PROBLEM TO WORK ON:
A line below contains "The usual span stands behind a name", and a later one contains "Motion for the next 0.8". Repeat both, with every line between them, exactly.

Records from a dataset:
'''
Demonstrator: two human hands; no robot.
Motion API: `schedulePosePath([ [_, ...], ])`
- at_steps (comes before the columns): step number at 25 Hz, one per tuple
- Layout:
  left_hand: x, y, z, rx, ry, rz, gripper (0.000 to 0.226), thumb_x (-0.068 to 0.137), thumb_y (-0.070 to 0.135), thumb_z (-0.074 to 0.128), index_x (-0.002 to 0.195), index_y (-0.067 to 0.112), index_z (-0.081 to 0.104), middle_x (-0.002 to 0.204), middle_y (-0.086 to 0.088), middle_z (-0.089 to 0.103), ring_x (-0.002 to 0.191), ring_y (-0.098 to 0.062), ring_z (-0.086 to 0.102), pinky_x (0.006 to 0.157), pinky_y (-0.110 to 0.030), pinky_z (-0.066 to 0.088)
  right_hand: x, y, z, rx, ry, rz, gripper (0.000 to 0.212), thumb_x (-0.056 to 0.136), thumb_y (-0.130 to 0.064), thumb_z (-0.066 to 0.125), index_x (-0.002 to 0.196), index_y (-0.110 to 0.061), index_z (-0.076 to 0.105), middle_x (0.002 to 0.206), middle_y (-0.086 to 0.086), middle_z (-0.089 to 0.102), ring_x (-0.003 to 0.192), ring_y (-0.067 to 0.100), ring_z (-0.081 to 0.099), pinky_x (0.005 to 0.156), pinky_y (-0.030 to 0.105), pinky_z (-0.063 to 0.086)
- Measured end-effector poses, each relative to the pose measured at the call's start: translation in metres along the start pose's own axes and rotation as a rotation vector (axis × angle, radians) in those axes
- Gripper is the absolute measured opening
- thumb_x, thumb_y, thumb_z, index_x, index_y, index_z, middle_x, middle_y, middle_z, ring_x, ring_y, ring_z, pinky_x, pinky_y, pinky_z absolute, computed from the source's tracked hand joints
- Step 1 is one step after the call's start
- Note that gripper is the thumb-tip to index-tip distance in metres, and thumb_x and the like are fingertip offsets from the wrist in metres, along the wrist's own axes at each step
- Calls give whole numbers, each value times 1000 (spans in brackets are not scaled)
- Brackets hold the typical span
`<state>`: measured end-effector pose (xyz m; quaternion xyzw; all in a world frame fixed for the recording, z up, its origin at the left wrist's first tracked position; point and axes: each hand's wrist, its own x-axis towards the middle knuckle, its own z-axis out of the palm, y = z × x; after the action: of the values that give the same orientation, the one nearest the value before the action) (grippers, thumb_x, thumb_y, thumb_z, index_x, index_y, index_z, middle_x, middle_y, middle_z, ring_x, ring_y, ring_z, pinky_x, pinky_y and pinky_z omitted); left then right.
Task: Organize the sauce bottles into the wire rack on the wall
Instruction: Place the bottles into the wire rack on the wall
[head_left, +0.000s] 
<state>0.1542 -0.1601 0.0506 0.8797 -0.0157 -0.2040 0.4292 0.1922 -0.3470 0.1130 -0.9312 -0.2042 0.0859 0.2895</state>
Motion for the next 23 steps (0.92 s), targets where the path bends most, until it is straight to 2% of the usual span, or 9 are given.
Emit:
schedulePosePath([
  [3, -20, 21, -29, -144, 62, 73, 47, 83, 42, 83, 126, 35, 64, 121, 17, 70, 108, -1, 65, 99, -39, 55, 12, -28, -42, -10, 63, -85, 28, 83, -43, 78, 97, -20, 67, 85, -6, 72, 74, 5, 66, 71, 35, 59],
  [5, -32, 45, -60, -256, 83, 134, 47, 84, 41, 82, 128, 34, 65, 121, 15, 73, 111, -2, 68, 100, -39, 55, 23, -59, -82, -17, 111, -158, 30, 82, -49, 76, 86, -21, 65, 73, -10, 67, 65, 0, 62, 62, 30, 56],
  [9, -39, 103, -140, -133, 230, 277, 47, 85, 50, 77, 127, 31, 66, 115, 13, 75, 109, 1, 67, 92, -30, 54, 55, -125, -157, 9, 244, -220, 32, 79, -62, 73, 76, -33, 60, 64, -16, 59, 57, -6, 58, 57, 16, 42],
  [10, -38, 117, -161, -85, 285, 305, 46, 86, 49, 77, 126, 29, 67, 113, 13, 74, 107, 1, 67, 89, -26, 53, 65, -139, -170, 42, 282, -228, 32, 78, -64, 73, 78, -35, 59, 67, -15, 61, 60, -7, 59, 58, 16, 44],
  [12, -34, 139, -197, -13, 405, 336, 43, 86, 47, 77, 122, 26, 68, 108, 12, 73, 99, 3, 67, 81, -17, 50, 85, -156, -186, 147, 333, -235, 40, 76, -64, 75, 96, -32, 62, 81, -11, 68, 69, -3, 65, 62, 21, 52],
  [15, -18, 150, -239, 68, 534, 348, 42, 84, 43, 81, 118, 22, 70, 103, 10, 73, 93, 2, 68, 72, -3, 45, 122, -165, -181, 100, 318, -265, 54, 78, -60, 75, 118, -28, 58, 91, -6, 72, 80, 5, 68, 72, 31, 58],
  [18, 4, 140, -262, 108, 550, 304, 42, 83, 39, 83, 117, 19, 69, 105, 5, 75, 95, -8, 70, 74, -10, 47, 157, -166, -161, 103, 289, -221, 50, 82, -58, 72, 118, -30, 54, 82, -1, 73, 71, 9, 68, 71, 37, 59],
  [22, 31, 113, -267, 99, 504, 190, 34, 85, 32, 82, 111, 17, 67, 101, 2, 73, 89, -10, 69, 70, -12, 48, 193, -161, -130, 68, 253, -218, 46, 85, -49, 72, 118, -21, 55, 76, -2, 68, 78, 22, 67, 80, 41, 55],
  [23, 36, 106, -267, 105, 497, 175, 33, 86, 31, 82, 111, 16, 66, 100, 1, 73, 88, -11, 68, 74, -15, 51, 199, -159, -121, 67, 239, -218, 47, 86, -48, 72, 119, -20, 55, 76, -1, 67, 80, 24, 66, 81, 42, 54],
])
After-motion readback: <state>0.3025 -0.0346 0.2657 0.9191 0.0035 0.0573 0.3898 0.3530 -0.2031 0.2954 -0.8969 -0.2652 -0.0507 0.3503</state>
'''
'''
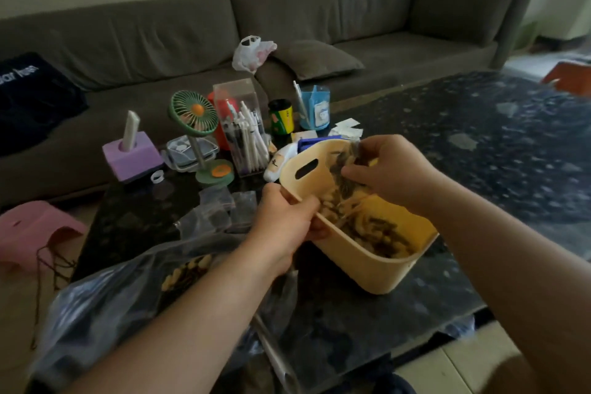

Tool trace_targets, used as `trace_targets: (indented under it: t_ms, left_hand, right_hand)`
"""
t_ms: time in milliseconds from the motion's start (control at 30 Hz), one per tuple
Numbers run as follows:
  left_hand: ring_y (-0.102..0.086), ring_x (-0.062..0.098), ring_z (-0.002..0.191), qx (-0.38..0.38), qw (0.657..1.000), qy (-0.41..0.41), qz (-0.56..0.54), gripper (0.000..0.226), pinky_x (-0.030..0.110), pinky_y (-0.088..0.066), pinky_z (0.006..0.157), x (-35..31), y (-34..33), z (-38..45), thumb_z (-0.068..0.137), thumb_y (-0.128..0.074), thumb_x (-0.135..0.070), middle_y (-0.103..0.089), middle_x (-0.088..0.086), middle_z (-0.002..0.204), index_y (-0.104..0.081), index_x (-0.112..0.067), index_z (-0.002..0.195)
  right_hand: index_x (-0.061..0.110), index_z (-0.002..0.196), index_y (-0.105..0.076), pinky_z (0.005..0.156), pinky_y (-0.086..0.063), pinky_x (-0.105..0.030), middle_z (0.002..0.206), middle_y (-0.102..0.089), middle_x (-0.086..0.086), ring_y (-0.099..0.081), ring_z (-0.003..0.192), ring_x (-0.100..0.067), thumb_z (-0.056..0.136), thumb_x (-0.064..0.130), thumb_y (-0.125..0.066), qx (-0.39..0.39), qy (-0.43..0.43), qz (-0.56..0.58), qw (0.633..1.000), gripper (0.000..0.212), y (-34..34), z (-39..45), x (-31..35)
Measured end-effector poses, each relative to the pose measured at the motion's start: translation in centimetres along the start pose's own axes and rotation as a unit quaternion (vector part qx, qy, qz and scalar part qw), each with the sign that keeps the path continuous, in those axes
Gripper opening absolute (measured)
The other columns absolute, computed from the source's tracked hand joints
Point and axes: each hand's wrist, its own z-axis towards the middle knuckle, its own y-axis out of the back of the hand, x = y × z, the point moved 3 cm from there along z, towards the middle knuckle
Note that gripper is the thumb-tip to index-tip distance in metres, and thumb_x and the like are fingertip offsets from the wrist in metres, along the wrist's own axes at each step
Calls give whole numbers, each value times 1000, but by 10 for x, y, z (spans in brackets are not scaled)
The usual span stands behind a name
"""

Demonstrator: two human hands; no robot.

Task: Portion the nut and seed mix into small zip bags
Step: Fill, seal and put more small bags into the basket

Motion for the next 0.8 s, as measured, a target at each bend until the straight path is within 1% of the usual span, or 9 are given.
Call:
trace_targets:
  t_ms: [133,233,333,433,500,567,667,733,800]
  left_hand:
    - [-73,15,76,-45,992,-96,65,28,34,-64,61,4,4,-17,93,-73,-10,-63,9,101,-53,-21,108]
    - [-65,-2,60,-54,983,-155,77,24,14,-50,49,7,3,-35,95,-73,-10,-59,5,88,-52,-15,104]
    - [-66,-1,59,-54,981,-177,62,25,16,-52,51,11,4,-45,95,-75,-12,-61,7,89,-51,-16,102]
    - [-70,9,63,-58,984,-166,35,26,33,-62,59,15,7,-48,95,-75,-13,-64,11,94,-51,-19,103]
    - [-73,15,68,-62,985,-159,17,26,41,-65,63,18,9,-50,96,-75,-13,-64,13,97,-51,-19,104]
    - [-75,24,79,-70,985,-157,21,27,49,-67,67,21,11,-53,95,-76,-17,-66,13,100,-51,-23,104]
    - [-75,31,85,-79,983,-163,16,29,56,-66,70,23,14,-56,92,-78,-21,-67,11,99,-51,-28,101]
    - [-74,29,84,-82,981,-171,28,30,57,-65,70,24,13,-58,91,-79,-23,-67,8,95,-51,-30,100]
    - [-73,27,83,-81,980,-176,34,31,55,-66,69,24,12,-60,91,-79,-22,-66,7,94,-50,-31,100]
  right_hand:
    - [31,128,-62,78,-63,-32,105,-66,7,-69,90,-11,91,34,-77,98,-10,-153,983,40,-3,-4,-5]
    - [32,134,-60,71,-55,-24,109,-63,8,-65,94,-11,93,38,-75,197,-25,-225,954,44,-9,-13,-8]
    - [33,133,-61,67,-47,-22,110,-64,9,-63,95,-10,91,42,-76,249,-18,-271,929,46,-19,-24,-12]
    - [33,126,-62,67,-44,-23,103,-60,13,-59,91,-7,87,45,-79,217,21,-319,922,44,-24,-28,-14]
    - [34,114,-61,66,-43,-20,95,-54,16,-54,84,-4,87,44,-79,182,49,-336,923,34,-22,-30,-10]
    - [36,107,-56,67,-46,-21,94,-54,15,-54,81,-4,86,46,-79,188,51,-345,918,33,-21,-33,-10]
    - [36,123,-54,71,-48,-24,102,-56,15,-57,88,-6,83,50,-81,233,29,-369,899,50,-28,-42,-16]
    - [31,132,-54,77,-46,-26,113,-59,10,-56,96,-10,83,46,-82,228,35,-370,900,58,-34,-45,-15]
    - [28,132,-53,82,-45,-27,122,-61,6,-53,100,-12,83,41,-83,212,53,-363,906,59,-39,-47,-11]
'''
RESPONSE AREA:
The usual span stands behind a name
"""

Demonstrator: two human hands; no robot.

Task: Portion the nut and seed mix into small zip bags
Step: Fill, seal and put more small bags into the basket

Motion for the next 0.8 s, as measured, a target at each bend until the straight path is within 1% of the usual span, or 9 are given.

That's the answer, with nothing more to add.